Input data below:

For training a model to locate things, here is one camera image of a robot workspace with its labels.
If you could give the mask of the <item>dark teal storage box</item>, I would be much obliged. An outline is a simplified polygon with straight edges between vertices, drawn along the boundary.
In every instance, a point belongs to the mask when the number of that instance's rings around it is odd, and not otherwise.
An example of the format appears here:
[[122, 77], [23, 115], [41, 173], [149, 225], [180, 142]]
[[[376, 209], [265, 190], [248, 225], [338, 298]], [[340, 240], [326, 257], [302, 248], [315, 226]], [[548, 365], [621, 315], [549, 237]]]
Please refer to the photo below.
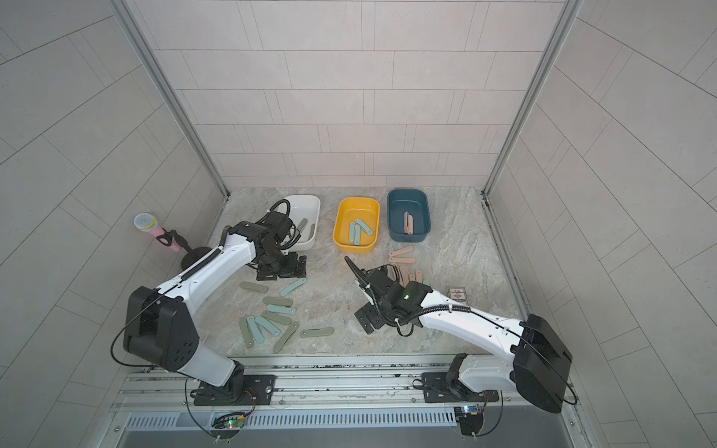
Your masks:
[[423, 242], [431, 231], [428, 196], [422, 190], [396, 189], [388, 194], [388, 231], [393, 241]]

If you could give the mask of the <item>small printed card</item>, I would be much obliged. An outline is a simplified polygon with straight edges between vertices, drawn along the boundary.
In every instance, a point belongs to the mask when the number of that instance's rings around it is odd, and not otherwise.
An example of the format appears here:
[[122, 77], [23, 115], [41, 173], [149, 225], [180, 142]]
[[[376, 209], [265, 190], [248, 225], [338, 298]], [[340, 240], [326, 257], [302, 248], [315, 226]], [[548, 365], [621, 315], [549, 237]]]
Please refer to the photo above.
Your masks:
[[448, 297], [455, 302], [466, 304], [467, 302], [467, 289], [465, 287], [449, 287]]

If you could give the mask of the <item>left circuit board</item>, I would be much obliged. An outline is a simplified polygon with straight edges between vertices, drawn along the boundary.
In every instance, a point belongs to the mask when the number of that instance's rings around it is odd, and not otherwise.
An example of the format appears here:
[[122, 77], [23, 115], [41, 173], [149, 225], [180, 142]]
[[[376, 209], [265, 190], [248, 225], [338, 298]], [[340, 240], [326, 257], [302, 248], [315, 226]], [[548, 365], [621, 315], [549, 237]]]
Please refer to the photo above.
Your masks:
[[236, 412], [231, 414], [224, 414], [224, 416], [219, 416], [214, 420], [214, 422], [212, 423], [212, 429], [239, 430], [246, 425], [247, 421], [247, 413]]

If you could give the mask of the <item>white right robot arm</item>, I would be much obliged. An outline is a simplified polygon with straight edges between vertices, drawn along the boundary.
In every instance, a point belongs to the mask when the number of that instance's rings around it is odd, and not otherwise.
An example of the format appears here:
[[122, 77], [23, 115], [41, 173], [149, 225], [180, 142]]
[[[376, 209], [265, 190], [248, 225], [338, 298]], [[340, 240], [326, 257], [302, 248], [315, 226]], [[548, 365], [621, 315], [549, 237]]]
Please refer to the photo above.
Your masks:
[[388, 269], [360, 269], [345, 257], [372, 314], [383, 325], [409, 337], [415, 328], [440, 330], [494, 356], [494, 366], [483, 367], [476, 356], [458, 354], [446, 382], [450, 393], [463, 397], [485, 389], [515, 390], [539, 409], [559, 414], [575, 390], [569, 384], [573, 356], [551, 325], [530, 314], [527, 319], [499, 317], [448, 298], [432, 287], [410, 281], [401, 285]]

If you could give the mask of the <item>yellow storage box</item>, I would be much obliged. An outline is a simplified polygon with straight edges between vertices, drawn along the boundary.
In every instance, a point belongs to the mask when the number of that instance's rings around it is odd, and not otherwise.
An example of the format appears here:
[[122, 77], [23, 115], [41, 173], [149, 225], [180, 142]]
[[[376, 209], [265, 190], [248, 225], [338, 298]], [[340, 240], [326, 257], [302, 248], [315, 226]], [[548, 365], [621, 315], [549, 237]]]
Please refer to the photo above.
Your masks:
[[368, 254], [379, 234], [380, 205], [366, 197], [348, 197], [341, 201], [333, 231], [334, 244], [341, 252]]

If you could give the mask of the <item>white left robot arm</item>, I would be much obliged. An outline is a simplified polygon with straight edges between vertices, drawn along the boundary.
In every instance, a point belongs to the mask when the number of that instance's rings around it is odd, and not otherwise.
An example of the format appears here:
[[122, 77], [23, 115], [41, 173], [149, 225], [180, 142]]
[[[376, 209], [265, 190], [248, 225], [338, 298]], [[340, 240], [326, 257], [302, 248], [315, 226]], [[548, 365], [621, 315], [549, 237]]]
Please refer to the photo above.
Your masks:
[[193, 316], [215, 289], [245, 266], [254, 269], [260, 281], [306, 276], [306, 258], [291, 252], [301, 233], [290, 213], [291, 202], [282, 199], [256, 222], [227, 226], [218, 245], [182, 273], [155, 289], [136, 289], [118, 336], [123, 349], [149, 366], [198, 380], [197, 397], [203, 405], [243, 399], [243, 365], [205, 346]]

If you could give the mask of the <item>right circuit board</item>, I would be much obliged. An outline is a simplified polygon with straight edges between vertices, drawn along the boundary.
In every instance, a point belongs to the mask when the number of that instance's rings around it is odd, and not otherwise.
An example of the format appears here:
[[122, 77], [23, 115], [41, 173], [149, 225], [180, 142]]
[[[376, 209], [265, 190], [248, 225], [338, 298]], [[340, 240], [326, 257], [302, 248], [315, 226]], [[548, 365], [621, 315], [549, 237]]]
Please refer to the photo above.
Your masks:
[[454, 414], [463, 437], [477, 438], [485, 424], [484, 405], [461, 405], [454, 408]]

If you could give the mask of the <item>circuit board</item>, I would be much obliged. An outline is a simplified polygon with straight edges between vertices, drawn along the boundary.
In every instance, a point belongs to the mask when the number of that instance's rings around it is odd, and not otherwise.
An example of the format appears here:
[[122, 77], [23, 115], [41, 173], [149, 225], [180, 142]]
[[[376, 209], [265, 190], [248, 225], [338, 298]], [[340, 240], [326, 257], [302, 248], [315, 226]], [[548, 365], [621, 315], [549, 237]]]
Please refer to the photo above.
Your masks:
[[477, 438], [485, 424], [484, 405], [461, 405], [454, 408], [454, 414], [463, 437]]
[[214, 422], [212, 423], [212, 429], [239, 430], [246, 425], [247, 421], [247, 413], [236, 412], [231, 414], [224, 414], [224, 416], [219, 416], [214, 420]]

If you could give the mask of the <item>black microphone stand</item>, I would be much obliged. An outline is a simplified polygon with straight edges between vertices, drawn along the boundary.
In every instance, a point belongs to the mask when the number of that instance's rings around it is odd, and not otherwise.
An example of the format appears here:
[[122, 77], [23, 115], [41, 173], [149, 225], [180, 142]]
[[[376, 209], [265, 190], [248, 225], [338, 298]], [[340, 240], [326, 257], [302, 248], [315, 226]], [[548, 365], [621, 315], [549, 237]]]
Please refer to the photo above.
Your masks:
[[207, 246], [192, 248], [188, 241], [179, 235], [175, 230], [164, 231], [162, 234], [156, 236], [155, 239], [168, 248], [181, 248], [186, 251], [186, 255], [180, 263], [182, 271], [190, 268], [194, 265], [194, 263], [199, 261], [202, 257], [205, 257], [205, 255], [211, 251], [211, 249]]

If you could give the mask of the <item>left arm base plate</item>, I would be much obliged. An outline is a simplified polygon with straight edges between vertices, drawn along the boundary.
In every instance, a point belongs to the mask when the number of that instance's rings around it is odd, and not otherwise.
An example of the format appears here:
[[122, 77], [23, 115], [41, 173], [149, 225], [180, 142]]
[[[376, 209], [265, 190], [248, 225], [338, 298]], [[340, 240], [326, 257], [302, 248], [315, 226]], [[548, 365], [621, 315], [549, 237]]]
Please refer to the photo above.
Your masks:
[[231, 378], [225, 386], [211, 386], [201, 382], [190, 392], [195, 406], [269, 405], [274, 394], [275, 375], [243, 375]]

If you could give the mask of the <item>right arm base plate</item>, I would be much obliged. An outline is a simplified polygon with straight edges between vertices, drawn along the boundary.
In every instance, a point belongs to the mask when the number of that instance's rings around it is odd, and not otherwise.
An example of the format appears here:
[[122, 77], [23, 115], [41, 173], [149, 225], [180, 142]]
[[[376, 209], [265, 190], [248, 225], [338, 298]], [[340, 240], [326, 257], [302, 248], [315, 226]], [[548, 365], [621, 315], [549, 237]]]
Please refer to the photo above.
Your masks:
[[419, 379], [412, 382], [412, 387], [422, 392], [426, 403], [500, 401], [500, 393], [497, 390], [472, 391], [449, 373], [423, 373]]

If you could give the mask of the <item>white storage box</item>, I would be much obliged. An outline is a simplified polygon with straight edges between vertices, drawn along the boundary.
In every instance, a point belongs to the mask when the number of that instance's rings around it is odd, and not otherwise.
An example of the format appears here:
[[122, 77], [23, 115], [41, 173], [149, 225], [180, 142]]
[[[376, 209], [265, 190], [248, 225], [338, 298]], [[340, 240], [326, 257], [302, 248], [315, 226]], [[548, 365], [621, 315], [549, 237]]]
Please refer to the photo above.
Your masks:
[[315, 246], [321, 201], [314, 195], [290, 195], [286, 200], [291, 204], [289, 218], [298, 227], [301, 235], [288, 252], [308, 251]]

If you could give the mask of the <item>aluminium rail frame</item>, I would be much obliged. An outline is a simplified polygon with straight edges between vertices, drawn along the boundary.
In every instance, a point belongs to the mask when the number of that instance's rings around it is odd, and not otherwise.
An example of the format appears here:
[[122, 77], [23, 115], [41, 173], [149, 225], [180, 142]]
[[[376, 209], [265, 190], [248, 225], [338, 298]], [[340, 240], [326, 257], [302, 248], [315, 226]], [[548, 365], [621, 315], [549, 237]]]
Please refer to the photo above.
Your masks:
[[[272, 356], [239, 358], [245, 381], [260, 395], [254, 378], [274, 375], [272, 398], [260, 411], [418, 407], [424, 394], [414, 385], [424, 373], [449, 370], [452, 355]], [[112, 403], [114, 410], [183, 411], [184, 392], [199, 382], [176, 373], [129, 373]]]

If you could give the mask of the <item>pink toy microphone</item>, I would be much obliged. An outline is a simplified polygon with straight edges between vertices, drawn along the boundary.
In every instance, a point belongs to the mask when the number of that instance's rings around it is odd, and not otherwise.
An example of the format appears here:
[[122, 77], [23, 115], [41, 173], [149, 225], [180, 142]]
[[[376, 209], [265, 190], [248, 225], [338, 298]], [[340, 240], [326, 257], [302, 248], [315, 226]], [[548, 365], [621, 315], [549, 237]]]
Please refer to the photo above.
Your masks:
[[181, 247], [177, 243], [175, 237], [173, 237], [169, 231], [166, 231], [166, 229], [160, 225], [157, 218], [153, 214], [147, 212], [140, 213], [134, 217], [133, 222], [136, 229], [143, 231], [143, 233], [149, 233], [163, 246], [171, 248], [171, 250], [175, 252], [179, 252], [181, 250]]

End of Input data.

What you need to do >>
A single number is the whole answer here: how many lines of the material include "circuit" as a word or string?

Solution to this task >>
3